Профессор читал лекции один раз в неделю, главным в обучении были его семинары, которые преподаватель проводил у себя дома. Студенты обращались к профессору «коллега», брали книги из его библиотеки. Так как книги стоили очень дорого, преподаватели покупали их у букинистов и продавали, когда они были уже не нужны. В профессорской среде сформировалась своя этика. Неприлично было участвовать в крайне правых изданиях, разделять взгляды членов партии октябристов (проправительственной партии). При этом высший слой этой интеллигенции отличался большой патриотичностью. Общались ученые, преподаватели в научных обществах, их было около 620. В них мог входить не только профессионал, но и любой желающий. Общества имели библиотеки, буфеты, читальни, где знакомились с последними работами коллег. У каждого общества было свое издательство. «Вылететь» из общества считалось величайшим несчастьем. Исключали, к примеру, из медицинских обществ тех врачей, которые отказывались лечить бедных больных бесплатно, им не подавали руки.
Можно представить, как тяжело было Михаилу Андреевичу в период «бурцевской клеветы». Не случайно на титульном листе первого тома своего «Государства» он поставил посвящение: «Памяти Николая Рейснера (1545–1602), профессора, юриста и поэта свой труд посвящает автор» и поместил высказывание знаменитого предка на латыни: «Для достижения идеала необходимо иметь правильные законы, учитывающие прошлое, предвидящие будущее. Николай Рейснер. Краткое изложение научного описания разнообразных учений о нравственной философии. 1573 год» (перевод мой. – Г. П.).
Лариса окончила гимназию Д. Прокофьевой (на Гороховой, 19) с золотой медалью. Десять предметов она сдала на «отлично» (Закон Божий, русский язык и словесность, географию, естественную историю, физику и математическую географию, педагогику, немецкий, французский языки), один предмет – математику – на четыре. Средний бал 4,91 давал право на золотую медаль. Оканчивали тогда гимназию далеко не все поступившие в нее ученики. Были случаи самоубийства среди не сдавших такого множества экзаменов. Второгодничество считалось нормой, а не позором.

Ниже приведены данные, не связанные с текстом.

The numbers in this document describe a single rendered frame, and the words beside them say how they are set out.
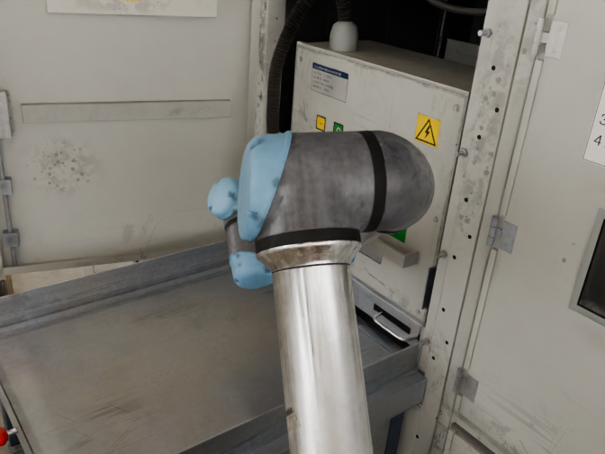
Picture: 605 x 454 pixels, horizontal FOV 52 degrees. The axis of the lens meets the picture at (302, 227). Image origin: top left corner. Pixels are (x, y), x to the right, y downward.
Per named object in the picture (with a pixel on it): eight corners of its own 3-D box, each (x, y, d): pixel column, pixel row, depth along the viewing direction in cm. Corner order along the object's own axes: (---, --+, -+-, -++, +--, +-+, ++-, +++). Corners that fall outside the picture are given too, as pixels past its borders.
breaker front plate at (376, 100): (419, 330, 124) (463, 95, 104) (281, 235, 158) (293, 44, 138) (423, 328, 125) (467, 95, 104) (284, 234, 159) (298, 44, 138)
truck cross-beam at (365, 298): (424, 355, 124) (429, 331, 121) (273, 246, 162) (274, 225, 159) (441, 348, 127) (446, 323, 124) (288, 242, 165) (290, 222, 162)
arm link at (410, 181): (468, 112, 69) (339, 219, 115) (376, 113, 66) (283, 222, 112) (486, 212, 67) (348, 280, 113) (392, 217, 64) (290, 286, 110)
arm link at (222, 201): (206, 227, 106) (202, 186, 110) (251, 243, 114) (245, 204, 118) (238, 205, 102) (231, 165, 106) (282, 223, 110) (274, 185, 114)
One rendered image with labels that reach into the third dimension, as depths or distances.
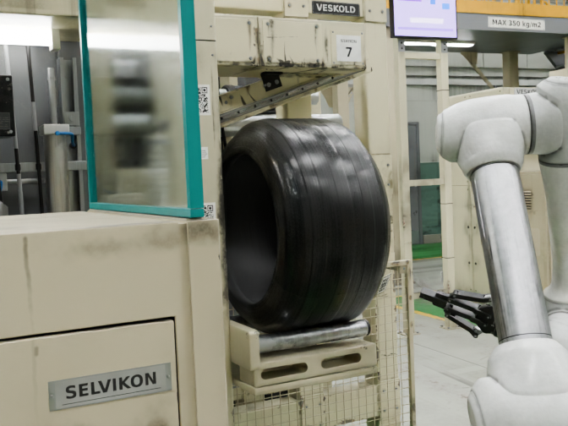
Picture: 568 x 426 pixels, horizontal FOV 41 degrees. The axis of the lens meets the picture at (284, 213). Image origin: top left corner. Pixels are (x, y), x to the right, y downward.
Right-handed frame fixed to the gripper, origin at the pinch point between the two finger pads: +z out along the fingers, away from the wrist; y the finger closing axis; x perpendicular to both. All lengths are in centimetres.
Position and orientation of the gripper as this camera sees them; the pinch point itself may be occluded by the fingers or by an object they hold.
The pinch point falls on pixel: (434, 297)
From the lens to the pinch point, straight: 195.9
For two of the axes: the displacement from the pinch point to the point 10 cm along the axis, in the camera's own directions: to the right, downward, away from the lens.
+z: -9.1, -3.4, 2.4
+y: -1.9, 8.6, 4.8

Сестра Екатерины Александровны – Евгения и ее муж Леонид Крузе поздравили Ларису с окончанием гимназии и пожелали: «Чтобы всегда, в трудные минуты, когда беспощадная жизнь может поставить Тебя совершенно одиноко, без друга, без помощи, без протянутой спасающей руки, Ты всегда слышала тихий, робкий голос совести-души, этого Ангела-Хранителя человека… Святая любовь, радость и справедливость да будут хранителями твоей жизни, мысли и сердца. Да живет борьба!»

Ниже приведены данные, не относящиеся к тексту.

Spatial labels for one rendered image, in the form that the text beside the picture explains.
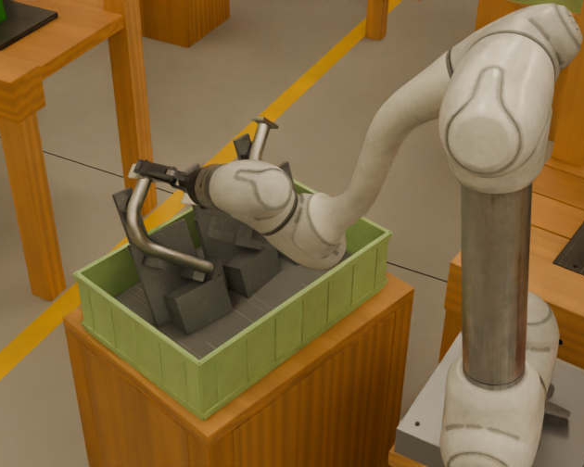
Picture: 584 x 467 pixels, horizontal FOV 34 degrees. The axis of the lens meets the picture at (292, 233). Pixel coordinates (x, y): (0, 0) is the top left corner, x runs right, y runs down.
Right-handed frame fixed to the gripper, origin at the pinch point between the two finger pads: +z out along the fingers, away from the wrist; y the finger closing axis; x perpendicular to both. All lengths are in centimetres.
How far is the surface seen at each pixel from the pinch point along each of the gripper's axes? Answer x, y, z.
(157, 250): 12.1, -8.4, 6.6
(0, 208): -4, -45, 212
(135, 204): 4.9, 0.3, 6.8
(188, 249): 8.4, -18.6, 11.6
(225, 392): 35.6, -27.6, -8.5
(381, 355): 14, -74, 0
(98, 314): 29.0, -7.1, 18.8
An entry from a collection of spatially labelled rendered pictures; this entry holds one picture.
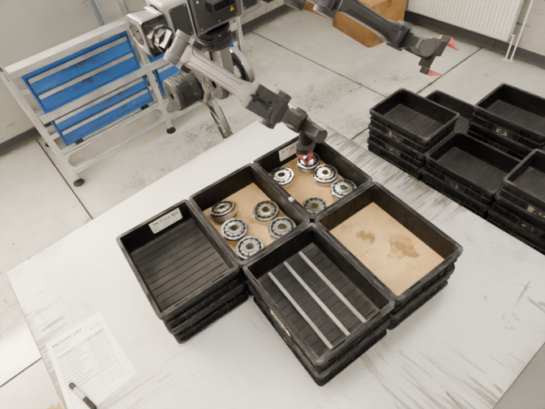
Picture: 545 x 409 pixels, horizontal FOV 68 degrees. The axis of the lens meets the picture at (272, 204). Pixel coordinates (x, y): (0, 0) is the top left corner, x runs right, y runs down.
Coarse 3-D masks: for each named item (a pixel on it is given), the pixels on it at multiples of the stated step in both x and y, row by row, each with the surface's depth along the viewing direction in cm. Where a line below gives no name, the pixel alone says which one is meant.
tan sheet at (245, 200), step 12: (240, 192) 168; (252, 192) 167; (240, 204) 163; (252, 204) 163; (240, 216) 160; (252, 216) 159; (216, 228) 157; (252, 228) 155; (264, 228) 154; (264, 240) 150
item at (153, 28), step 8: (152, 16) 129; (160, 16) 131; (144, 24) 128; (152, 24) 129; (160, 24) 129; (144, 32) 129; (152, 32) 127; (160, 32) 127; (152, 40) 128; (160, 40) 127; (152, 48) 131; (160, 48) 128; (152, 56) 135
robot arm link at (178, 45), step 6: (168, 30) 125; (168, 36) 125; (174, 36) 125; (162, 42) 126; (168, 42) 125; (174, 42) 124; (180, 42) 124; (186, 42) 124; (168, 48) 126; (174, 48) 124; (180, 48) 124; (174, 54) 125; (180, 54) 125
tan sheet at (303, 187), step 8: (296, 160) 177; (320, 160) 175; (296, 168) 173; (296, 176) 170; (304, 176) 170; (312, 176) 169; (296, 184) 167; (304, 184) 167; (312, 184) 166; (296, 192) 164; (304, 192) 164; (312, 192) 163; (320, 192) 163; (328, 192) 162; (328, 200) 159
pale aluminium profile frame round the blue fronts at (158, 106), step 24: (120, 0) 255; (240, 24) 323; (240, 48) 336; (0, 72) 234; (144, 72) 290; (96, 96) 277; (48, 120) 265; (120, 120) 303; (168, 120) 329; (48, 144) 321; (72, 144) 290; (120, 144) 311; (72, 168) 296
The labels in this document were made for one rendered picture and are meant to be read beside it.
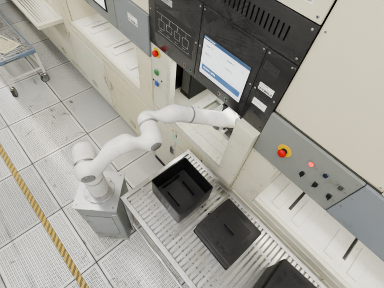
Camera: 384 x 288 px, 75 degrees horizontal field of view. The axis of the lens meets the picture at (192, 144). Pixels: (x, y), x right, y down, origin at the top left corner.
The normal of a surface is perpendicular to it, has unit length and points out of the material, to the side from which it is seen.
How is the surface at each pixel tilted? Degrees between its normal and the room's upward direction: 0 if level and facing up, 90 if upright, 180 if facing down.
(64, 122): 0
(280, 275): 0
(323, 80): 90
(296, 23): 90
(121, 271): 0
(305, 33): 90
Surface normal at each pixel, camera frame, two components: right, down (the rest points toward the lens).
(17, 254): 0.10, -0.55

Осенью 1912 года золотой медалистке предстояло выбрать институт.
Психоневрологический институт
Женщин принимали студентками только в три высших учебных заведения: на Бестужевские курсы, в Педагогический и Медицинский женские институты. С разрешения ректора женщины могли быть в университете вольнослушательницами. Лариса воспользуется этим разрешением, посещая в 1914–1916 годах филологический и юридический факультеты. Весь преподавательский состав юридического был кадетским.

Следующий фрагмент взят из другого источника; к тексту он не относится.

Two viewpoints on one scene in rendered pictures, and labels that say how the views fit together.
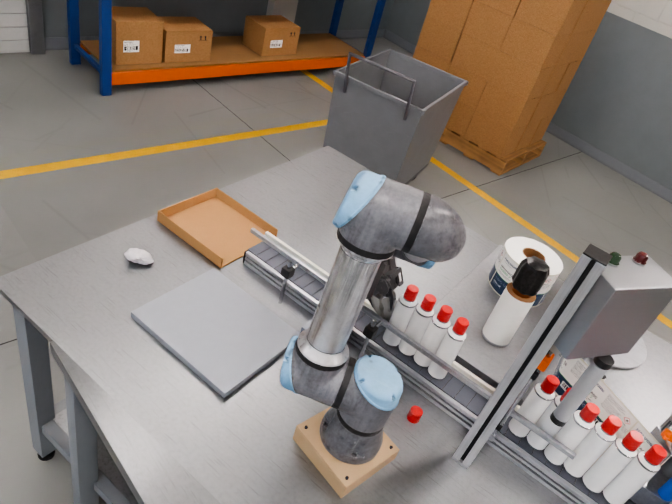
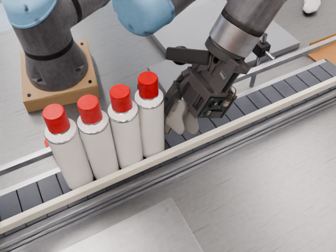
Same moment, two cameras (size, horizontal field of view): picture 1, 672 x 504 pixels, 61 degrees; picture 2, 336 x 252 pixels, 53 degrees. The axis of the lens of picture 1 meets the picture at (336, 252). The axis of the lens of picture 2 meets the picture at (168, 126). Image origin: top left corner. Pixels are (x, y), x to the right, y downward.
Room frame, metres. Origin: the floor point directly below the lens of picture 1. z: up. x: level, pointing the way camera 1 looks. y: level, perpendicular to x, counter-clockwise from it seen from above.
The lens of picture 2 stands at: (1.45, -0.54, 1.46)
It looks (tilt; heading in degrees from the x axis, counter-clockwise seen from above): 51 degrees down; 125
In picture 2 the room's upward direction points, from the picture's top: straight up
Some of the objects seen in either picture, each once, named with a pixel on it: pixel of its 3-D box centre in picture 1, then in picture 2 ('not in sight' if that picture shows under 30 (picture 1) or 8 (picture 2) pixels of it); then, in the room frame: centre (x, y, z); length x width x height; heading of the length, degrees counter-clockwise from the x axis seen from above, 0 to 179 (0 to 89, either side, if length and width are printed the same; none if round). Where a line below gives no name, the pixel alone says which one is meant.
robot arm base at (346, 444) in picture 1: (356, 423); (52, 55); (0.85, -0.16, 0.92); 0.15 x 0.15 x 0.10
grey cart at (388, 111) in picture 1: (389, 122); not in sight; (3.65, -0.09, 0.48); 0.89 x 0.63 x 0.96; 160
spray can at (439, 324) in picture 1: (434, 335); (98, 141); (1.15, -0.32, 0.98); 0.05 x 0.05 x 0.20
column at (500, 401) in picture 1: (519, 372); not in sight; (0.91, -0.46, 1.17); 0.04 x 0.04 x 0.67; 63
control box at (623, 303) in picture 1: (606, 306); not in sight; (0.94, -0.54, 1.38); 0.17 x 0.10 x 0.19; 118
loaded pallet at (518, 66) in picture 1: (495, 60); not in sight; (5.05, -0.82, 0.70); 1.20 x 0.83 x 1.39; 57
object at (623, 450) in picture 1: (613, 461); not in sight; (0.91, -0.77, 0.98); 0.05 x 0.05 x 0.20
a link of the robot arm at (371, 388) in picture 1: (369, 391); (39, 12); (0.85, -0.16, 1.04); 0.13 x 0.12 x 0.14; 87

В 1912 году после гимназии Лариса выбрала «самый вольный институт» – Психоневрологический. На пяти факультетах работало 150 преподавателей. Глава юридического факультета – М. Ковалевский, общее государственное право – М. Рейснер, социология – Е. В. де Роберти, история экономических учений – В. Святловский. Президент института – Владимир Михайлович Бехтерев, который давно мечтал об институте по всестороннему изучению человека, для чего нужны были гуманитарные науки, охватывающие все сферы человеческой деятельности. С осени 1911-го по декабрь 1927 года (времени смерти Бехтерева) институт находился в собственном здании на углу Казачьего переулка и улицы Первого луча (теперь имени Бехтерева).